The Saskatchewan Trade and Export Partnership is giving the Comprehensive Economic and Trade Agreement (CETA) between Canada and the European Union two thumbs up.
“Any free trade deal is a great deal for Saskatchewan, so in terms of grades, I would give this is an A,” explained STEP CEO Chris Dekker.
On Wednesday, the European Union parliament approved the trade deal with Canada by a vote of 408-254 with 33 abstentions.
Dekker stated the European market ranks 4th for Saskatchewan exports only behind the United States, China, and India.
CETA will eliminate about 98 per cent of the tariffs on both sides of the deal, which Dekker said is very important.
“It allows our exporters that one step up in order to be able to move their goods effectively, efficiently, and now more competitively. We see this as a great boom to Saskatchewan exporters and the export industry.”

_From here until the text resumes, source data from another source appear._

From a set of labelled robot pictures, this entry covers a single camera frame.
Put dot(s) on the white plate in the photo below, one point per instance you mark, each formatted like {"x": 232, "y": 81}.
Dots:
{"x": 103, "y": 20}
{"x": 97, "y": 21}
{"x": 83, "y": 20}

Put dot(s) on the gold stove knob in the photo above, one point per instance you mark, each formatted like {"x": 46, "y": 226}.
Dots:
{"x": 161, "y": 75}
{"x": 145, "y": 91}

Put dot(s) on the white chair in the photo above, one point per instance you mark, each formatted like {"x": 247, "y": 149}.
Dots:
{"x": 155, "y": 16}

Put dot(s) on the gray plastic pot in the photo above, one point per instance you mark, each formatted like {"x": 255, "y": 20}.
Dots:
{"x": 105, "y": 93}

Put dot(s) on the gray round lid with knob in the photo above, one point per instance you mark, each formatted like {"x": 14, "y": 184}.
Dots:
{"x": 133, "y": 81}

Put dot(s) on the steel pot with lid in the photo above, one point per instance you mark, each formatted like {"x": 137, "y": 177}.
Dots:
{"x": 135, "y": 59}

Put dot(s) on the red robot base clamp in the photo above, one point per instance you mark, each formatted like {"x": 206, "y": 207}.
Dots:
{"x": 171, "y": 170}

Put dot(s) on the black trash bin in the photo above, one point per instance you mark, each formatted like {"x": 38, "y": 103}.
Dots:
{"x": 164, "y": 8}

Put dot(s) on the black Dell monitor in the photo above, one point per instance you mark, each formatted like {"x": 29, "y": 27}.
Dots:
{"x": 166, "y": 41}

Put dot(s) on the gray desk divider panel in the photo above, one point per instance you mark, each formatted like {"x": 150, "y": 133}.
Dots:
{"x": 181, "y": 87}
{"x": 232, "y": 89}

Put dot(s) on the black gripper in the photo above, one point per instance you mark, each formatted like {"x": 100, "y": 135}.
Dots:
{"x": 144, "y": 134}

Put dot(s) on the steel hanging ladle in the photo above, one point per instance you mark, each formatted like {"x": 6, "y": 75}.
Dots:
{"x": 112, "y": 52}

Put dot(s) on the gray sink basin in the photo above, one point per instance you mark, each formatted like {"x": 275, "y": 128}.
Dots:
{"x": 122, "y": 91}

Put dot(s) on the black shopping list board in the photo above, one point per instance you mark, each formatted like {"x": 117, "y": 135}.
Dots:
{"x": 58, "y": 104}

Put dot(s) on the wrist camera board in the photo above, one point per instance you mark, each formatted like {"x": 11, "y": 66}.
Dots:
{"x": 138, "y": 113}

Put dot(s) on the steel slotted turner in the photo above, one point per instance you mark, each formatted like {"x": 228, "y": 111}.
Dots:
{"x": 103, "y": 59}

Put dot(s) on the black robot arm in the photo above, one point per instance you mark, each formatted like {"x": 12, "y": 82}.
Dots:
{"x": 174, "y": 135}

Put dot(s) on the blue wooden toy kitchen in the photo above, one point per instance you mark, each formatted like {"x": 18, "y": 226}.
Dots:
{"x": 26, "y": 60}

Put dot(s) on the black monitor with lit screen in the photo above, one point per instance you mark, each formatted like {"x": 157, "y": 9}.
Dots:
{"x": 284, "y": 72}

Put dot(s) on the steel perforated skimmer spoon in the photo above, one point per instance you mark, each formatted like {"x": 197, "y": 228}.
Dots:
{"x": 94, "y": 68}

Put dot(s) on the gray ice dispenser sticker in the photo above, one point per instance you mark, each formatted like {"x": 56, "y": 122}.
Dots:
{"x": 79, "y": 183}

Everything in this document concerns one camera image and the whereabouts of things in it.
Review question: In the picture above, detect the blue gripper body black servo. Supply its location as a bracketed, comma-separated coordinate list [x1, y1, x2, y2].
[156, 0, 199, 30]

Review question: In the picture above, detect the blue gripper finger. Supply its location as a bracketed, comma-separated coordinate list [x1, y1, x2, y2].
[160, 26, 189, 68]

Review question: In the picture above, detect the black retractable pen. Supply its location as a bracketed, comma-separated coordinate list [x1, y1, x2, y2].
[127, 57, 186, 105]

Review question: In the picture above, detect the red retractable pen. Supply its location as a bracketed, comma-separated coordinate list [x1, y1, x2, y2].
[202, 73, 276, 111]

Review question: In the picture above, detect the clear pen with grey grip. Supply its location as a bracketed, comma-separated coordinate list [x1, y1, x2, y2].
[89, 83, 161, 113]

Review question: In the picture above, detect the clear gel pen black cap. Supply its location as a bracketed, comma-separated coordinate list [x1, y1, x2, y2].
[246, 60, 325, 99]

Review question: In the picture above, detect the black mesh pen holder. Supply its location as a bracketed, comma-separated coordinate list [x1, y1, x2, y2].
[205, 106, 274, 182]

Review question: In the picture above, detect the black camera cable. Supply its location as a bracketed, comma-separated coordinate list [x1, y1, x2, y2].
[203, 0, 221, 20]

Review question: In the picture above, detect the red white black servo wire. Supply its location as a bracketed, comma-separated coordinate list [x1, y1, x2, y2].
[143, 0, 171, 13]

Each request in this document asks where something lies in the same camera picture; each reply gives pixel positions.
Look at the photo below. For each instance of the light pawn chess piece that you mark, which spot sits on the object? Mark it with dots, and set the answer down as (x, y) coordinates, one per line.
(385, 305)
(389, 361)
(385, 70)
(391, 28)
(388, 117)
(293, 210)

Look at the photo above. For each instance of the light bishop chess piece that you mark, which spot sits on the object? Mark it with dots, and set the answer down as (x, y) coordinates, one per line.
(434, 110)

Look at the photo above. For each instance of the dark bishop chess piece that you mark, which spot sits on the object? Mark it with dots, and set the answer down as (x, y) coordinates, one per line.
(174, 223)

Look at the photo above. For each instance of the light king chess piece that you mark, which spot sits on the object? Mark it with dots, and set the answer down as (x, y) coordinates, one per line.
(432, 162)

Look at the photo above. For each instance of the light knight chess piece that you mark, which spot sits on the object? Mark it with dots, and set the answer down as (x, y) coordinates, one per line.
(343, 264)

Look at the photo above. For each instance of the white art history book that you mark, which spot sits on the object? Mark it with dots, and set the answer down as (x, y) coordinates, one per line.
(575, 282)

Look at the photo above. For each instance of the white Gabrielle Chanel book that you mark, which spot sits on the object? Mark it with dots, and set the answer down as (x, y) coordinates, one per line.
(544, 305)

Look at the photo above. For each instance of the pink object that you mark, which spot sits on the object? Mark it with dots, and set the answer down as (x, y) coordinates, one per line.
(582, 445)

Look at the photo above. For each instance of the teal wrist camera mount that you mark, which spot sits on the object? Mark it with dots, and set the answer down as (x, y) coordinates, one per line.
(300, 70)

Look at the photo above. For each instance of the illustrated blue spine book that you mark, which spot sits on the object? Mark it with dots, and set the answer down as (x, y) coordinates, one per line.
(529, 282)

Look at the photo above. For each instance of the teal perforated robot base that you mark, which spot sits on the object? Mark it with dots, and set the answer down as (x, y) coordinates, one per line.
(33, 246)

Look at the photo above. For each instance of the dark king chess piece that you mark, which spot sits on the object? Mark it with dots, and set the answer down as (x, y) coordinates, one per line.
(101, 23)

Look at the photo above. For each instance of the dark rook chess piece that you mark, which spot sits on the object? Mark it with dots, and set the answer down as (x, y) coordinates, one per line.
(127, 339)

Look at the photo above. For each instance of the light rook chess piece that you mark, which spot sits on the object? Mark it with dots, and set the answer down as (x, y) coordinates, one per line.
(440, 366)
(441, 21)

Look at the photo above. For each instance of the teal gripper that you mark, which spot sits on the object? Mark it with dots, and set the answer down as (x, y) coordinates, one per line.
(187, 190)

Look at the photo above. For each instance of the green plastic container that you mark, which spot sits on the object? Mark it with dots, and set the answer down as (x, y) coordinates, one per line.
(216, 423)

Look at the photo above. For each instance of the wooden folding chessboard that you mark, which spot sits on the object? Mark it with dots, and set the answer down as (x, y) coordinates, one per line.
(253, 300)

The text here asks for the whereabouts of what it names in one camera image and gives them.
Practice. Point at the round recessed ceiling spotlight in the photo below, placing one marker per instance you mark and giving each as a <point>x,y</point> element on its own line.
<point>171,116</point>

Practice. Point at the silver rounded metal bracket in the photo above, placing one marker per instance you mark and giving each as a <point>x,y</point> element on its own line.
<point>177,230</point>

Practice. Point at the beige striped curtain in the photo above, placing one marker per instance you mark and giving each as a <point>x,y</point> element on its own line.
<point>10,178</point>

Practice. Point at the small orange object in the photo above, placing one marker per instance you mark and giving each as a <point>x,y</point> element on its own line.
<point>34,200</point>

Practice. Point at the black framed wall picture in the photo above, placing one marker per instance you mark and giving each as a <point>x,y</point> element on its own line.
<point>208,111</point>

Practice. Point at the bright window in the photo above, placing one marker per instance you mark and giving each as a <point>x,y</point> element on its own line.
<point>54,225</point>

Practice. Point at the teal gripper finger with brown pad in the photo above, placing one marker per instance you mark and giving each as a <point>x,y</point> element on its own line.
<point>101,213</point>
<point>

Dekker believes there will be a steady increase in exports into the European Union over the next couple years, which could translate to new royalty opportunities, new investment, new jobs, and an overall boost to the economy.
Dekker pointed out CETA speaks favorably to the mutual beneficial opportunities that free trade engenders into either market.
“In a world of growing protectionism, this is a very important message to the world and to world leaders.”
A study found that the trade agreement could increase bilateral trade by 20 per cent annually and boost Canada’s income by $12 billion annually. It also suggested the economic benefit would be the equivalent to creating almost 80,000 new jobs or increasing the average Canadian household’s annual income by $1,000.
Saskatchewan exports grains, manufactured goods, uranium, potash, and other goods to Europe.